La última jugada del partido entre River Plate y Boca Juniors generó un fuerte reclamo del equipo local tras la decisión del árbitro Darío Herrera de no sancionar una falta dentro del área. El capitán Martínez Quarta fue el más enérgico en protestar.
El Superclásico entre River Plate y Boca Juniors, que finalizó con un triunfo visitante por 1-0, quedó marcado por una intensa polémica en los instantes finales. Con el cronómetro cumplido, un forcejeo en el área entre el defensor de River, Lucas Martínez Quarta, y Lautaro Blanco de Boca, derivó en un fuerte reclamo de penal por parte del equipo local.

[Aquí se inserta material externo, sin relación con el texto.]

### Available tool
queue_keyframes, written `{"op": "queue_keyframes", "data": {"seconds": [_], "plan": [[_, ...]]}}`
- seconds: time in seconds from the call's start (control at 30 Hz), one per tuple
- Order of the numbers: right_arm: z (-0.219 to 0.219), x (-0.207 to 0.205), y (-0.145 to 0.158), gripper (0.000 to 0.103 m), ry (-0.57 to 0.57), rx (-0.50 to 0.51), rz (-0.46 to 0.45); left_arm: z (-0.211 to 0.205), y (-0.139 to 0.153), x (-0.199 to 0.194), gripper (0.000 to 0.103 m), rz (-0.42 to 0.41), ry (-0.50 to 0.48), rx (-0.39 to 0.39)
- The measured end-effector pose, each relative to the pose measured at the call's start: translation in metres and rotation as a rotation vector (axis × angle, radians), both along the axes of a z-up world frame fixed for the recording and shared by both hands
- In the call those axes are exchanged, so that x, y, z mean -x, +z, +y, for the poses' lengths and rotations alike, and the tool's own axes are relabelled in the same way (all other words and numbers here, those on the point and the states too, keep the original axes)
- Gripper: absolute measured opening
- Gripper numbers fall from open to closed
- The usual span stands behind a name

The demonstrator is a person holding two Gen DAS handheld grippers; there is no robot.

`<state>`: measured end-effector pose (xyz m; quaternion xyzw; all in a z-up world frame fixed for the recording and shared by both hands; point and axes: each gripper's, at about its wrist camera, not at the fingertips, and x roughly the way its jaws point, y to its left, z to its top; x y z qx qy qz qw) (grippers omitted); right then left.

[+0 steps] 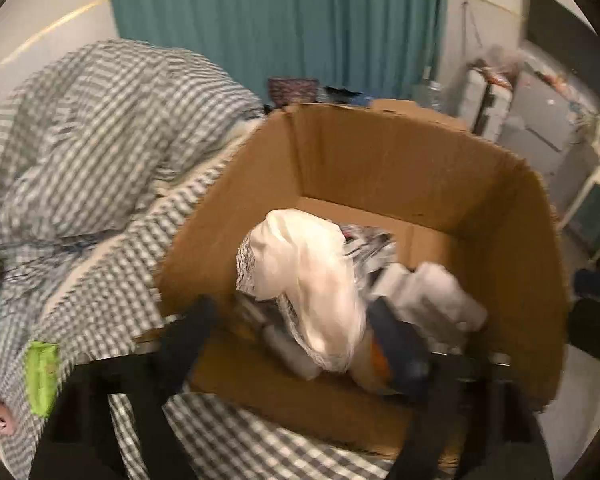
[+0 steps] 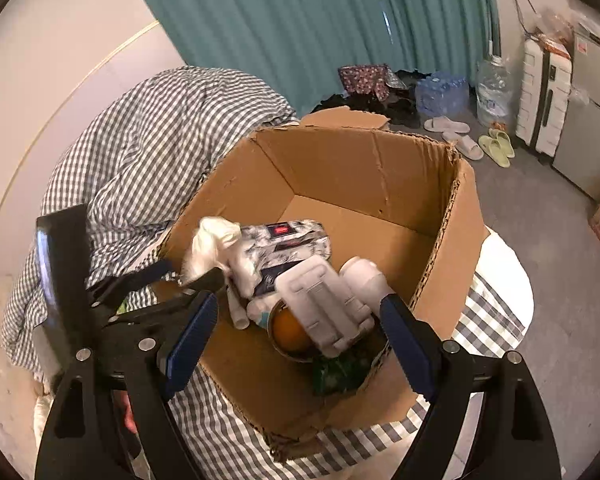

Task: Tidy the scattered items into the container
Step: 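Release the cloth and the phone stand into the box with both grippers, then withdraw both grippers from the box toward the green wipe pack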

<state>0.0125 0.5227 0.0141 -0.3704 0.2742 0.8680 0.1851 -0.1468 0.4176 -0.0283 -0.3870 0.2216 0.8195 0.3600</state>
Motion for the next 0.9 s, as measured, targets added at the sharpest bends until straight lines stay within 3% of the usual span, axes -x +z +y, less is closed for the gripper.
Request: {"op": "queue_keyframes", "data": {"seconds": [0.2, 0.43, 0.67, 0.8, 0.9], "plan": [[-0.031, 0.008, 0.007, 0.083, 0.071, -0.006, 0.017, -0.076, 0.015, 0.019, 0.092, 0.015, 0.172, -0.006], [-0.122, 0.056, 0.018, 0.083, 0.283, -0.035, 0.025, -0.241, 0.014, 0.068, 0.099, 0.040, 0.424, -0.005], [-0.237, 0.153, 0.009, 0.083, 0.514, -0.002, -0.047, -0.368, -0.031, 0.123, 0.099, 0.005, 0.616, 0.094], [-0.284, 0.210, -0.011, 0.083, 0.589, 0.094, -0.094, -0.403, -0.062, 0.142, 0.099, -0.056, 0.677, 0.020], [-0.309, 0.251, -0.029, 0.083, 0.594, 0.102, -0.146, -0.406, -0.082, 0.151, 0.099, -0.072, 0.638, -0.031]]}}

El árbitro neuquino Darío Herrera interpretó que no hubo infracción y dio por finalizado el encuentro, lo que desató la inmediata protesta de varios jugadores de River, quienes rodearon al juez. El capitán, Martínez Quarta, fue el primero en encararlo, expresando su descontento con frases como «Me extraña de vos, que vas al Mundial» e insistiendo en que la acción merecía la máxima pena.
Maxi Salas se sumó al reclamo, argumentando que hubo un cargo por la espalda. Desde el lado de Boca, en cambio, se defendió la decisión arbitral y se celebró el triunfo obtenido en el estadio Monumental.
Las repeticiones televisivas reavivaron el debate posterior, con opiniones divididas sobre si el contacto fue suficiente para marcar un penal o si se trató de un roce propio del juego. La discusión ocupó un lugar central en el análisis posterior al partido.